Your assignment - Reduce the material below to its lines containing "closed".

Data -
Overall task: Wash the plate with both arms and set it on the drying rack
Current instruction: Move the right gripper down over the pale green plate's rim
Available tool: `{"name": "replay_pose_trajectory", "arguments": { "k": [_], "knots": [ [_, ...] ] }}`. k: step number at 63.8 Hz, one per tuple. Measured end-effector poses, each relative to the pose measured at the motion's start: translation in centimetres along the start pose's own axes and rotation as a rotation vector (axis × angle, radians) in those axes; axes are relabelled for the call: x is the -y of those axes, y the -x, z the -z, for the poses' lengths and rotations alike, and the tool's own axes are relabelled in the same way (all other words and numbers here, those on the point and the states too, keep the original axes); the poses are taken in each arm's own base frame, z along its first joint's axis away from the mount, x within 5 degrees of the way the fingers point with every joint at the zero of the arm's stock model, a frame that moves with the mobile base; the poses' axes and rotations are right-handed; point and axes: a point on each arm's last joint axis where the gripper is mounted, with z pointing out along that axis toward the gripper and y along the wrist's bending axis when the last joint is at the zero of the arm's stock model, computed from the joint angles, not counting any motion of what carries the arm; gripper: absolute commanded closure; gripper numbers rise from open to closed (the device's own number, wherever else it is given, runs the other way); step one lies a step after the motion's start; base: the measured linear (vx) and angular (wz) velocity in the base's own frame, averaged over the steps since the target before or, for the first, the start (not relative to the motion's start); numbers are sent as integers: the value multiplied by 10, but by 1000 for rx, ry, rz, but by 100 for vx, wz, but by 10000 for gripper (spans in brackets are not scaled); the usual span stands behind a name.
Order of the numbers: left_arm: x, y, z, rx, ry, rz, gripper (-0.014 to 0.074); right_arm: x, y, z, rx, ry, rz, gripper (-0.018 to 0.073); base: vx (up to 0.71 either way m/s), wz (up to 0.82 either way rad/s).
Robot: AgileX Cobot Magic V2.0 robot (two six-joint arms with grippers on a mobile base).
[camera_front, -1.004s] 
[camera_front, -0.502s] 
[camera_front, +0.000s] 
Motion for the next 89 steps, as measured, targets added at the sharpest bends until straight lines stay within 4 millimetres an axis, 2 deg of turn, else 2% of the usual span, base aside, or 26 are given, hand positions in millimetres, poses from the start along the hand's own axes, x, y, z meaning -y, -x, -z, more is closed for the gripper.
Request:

Response to this task -
Available tool: `{"name": "replay_pose_trajectory", "arguments": { "k": [_], "knots": [ [_, ...] ] }}`. k: step number at 63.8 Hz, one per tuple. Measured end-effector poses, each relative to the pose measured at the motion's start: translation in centimetres along the start pose's own axes and rotation as a rotation vector (axis × angle, radians) in those axes; axes are relabelled for the call: x is the -y of those axes, y the -x, z the -z, for the poses' lengths and rotations alike, and the tool's own axes are relabelled in the same way (all other words and numbers here, those on the point and the states too, keep the original axes); the poses are taken in each arm's own base frame, z along its first joint's axis away from the mount, x within 5 degrees of the way the fingers point with every joint at the zero of the arm's stock model, a frame that moves with the mobile base; the poses' axes and rotations are right-handed; point and axes: a point on each arm's last joint axis where the gripper is mounted, with z pointing out along that axis toward the gripper and y along the wrist's bending axis when the last joint is at the zero of the arm's stock model, computed from the joint angles, not counting any motion of what carries the arm; gripper: absolute commanded closure; gripper numbers rise from open to closed (the device's own number, wherever else it is given, runs the other way); step one lies a step after the motion's start; base: the measured linear (vx) and angular (wz) velocity in the base's own frame, averaged over the steps since the target before or, for the first, the start (not relative to the motion's start); numbers are sent as integers: the value multiplied by 10, but by 1000 for rx, ry, rz, but by 100 for vx, wz, but by 10000 for gripper (spans in brackets are not scaled); the usual span stands behind a name.
Motion for the next 89 steps, as measured, targets added at the sharpest bends until straight lines stay within 4 millimetres an axis, 2 deg of turn, else 2% of the usual span, base aside, or 26 are given, hand positions in millimetres, poses from the start along the hand's own axes, x, y, z meaning -y, -x, -z, more is closed for the gripper.

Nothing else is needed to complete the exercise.